Maximilian Prüfer (1986) explored the consequences of environmental destruction for the Chinese agricultural industry. To this end, he visited the Szechuan Province twice where the fruit trees are pollinated solely by hand due to insect mortality caused by the increased use of pesticides.
A political campaign initiated by Mao Zedong (1893–1976) in 1958 to ‘destroy the four plagues’ (rats, flies, mosquitoes and sparrows) during the ‘Great Leap Forward’ led to a massive ecological imbalance in nature. As a result, millions of people have died of starvation.
The concept artist interested in evolution, philosophy and society documented the entire manual pollination process in photos, collected items, and films – an ambivalent exploration of the cultural development of humankind.
Staging a single fruit – the pear – Prüfer refers to another of Mao’s political campaigns from 1968, the heroisation of the mango. Mao received mangoes, exotic fruits, as a gift from Pakistan’s foreign minister. Mao gave them to the workers’ and peasants’ propaganda troops who had supported him and his political ideas. From then on, mangoes symbolized Mao’s care and kindness, and were reproduced many times over in different materials.

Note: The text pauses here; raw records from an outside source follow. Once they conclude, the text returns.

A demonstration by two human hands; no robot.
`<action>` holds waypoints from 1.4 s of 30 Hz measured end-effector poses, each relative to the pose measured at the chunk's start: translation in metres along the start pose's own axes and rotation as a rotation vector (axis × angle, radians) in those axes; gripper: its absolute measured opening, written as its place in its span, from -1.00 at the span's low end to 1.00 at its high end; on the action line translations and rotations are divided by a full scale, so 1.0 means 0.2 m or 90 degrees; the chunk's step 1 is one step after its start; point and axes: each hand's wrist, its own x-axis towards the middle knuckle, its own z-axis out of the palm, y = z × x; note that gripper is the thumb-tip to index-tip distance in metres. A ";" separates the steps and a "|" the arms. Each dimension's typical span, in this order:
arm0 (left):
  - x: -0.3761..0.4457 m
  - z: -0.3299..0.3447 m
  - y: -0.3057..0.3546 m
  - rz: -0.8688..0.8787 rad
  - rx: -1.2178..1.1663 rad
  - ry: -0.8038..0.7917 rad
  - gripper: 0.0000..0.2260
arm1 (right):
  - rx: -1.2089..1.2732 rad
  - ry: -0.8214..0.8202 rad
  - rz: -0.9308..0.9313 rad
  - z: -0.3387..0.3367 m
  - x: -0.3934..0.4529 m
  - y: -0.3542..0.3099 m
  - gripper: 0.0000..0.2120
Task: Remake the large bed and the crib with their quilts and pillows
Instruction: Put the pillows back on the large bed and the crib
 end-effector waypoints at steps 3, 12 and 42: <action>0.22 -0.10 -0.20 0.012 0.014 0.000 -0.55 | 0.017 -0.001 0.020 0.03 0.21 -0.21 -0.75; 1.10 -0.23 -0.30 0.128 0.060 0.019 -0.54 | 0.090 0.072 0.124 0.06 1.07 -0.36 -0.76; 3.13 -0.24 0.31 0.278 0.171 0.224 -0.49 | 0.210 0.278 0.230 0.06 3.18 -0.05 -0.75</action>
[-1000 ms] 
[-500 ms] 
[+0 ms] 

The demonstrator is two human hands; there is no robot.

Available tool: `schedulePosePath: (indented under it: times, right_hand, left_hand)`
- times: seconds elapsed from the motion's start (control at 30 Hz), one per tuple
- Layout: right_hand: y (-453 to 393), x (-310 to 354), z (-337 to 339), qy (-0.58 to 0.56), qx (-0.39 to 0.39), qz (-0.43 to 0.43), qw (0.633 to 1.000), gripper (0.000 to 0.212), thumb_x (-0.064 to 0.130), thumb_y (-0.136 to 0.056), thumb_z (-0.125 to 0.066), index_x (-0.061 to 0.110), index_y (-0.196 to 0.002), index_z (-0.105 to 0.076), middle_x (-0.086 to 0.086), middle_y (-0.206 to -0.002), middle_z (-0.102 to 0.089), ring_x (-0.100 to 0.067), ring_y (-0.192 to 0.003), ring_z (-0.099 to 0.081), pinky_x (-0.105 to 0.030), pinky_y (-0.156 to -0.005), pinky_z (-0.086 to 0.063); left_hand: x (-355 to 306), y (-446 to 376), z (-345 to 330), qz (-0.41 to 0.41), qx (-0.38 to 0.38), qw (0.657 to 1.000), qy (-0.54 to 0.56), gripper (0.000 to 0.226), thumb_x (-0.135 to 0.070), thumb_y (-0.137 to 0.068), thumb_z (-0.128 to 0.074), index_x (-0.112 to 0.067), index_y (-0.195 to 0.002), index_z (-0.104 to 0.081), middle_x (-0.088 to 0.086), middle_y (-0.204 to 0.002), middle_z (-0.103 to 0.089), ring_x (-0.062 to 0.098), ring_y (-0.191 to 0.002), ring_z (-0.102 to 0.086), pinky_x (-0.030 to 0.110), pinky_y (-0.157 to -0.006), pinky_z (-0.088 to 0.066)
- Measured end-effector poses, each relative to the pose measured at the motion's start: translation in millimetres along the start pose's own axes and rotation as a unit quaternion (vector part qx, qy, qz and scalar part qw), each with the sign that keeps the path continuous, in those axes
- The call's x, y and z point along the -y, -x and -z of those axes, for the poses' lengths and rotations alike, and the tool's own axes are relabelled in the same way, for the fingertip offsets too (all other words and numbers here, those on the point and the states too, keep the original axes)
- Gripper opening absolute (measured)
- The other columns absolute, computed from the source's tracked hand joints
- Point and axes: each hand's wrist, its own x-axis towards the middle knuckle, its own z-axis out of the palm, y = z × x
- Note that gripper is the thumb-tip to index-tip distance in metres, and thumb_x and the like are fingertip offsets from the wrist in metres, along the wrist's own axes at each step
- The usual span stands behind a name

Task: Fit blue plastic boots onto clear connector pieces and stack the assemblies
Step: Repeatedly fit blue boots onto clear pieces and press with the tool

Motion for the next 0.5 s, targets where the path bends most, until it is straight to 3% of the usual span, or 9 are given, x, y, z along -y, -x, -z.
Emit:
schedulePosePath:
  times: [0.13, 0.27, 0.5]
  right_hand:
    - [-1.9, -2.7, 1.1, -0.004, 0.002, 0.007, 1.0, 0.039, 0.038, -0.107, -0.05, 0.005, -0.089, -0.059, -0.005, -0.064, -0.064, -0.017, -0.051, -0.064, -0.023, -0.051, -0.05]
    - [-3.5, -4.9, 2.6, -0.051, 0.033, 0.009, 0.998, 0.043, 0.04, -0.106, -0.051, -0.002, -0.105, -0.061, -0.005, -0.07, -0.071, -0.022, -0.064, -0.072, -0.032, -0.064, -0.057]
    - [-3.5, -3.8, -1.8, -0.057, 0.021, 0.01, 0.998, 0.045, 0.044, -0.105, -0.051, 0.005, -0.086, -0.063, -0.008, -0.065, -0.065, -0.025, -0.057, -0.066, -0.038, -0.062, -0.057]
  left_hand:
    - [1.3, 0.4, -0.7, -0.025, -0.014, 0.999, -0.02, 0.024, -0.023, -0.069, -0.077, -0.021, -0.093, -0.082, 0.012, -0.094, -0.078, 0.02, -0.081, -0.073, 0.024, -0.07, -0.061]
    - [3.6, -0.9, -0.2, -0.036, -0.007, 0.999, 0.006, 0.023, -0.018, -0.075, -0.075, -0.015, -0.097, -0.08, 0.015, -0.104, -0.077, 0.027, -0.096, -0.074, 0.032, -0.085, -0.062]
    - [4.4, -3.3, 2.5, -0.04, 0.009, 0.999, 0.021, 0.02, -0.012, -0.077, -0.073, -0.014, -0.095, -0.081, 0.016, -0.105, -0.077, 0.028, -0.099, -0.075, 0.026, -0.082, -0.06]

With ‘Fruits of Labour’, the Weltmuseum Wien presents the German conceptual artist Maximilian Prüfer, whose performative works deal with human interventions in nature in the age of the Anthropocene and point to their global consequences. An illustrated book has been published at Kerber.
The Museum on the exhibition : “The disappearance of pollinating insect species and the decline in biodiversity must also make us rethink our actions in Europe and Austria. The wild bee specimens on display from the collection of the Naturhistorisches Museum Wien are evidence of species of wild bees that are already extinct in Austria..
We humans are responsible for landscape destruction, excessive cultivation, monocultures, the use of chemical plant protection agents, and climate change. The exhibition is meant to inspire us and make us think about how to deal carefully with the fragile ecosystem we live in.”
The exhibition was curated by Maximilian Prüfer and Bettina Zorn, curator of the collections from East Asia (China, Korea, Japan). Gerhard Veigel designed the show.
Maximilian Prüfer was born in Weilheim in 1986. He studied Design and Communication Strategy in Augsburg and Art in Bologna. In his work, Prüfer is primarily concerned with the exploration of natural processes and their transfer into visual media. In doing so, he explores existential, philosophical and political themes in relation to evolution and the manipulation of the ecosystem by humans. Particularly characteristic of his artistic practice is the recording of animal traces, which he calls nature antipodes. In doing so, the artist explores forms of collective intelligence of animals such as snails, ants and bees, and the relationship to society and human instinct.
Exhibition : Fruits of Labour, 18 May, 2023 – 10 April, 2024, Weltmuseum Wien.